§ **WHAT YOU WILL DO**:
For the listing below, return the line containing "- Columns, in", the line containing "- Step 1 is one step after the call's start", and all lines in between, exactly as written and nothing else.

════════

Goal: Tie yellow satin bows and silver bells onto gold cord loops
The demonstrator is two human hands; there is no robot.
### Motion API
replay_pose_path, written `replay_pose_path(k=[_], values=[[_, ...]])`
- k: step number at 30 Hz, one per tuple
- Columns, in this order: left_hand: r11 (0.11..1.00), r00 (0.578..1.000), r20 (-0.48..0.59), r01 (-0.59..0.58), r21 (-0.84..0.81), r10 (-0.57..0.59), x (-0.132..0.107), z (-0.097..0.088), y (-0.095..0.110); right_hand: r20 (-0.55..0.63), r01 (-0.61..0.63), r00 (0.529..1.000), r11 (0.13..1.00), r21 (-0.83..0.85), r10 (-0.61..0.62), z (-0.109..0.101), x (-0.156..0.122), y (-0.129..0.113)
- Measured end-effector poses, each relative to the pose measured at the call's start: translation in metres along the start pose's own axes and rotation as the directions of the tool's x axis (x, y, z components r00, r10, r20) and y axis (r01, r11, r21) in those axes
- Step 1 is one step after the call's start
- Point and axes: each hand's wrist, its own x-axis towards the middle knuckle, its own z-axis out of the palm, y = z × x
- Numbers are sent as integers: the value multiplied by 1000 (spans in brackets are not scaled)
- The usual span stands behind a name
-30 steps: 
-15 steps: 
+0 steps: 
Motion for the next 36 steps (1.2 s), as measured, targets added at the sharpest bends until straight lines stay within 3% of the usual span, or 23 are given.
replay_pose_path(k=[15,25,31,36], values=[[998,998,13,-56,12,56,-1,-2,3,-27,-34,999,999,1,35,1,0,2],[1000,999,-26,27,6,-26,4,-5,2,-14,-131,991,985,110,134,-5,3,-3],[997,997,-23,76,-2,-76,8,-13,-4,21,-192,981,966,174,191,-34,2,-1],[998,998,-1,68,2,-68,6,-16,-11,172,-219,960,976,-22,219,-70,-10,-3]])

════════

§ **RESULT OF THIS TASK**:
- Columns, in this order: left_hand: r11 (0.11..1.00), r00 (0.578..1.000), r20 (-0.48..0.59), r01 (-0.59..0.58), r21 (-0.84..0.81), r10 (-0.57..0.59), x (-0.132..0.107), z (-0.097..0.088), y (-0.095..0.110); right_hand: r20 (-0.55..0.63), r01 (-0.61..0.63), r00 (0.529..1.000), r11 (0.13..1.00), r21 (-0.83..0.85), r10 (-0.61..0.62), z (-0.109..0.101), x (-0.156..0.122), y (-0.129..0.113)
- Measured end-effector poses, each relative to the pose measured at the call's start: translation in metres along the start pose's own axes and rotation as the directions of the tool's x axis (x, y, z components r00, r10, r20) and y axis (r01, r11, r21) in those axes
- Step 1 is one step after the call's start

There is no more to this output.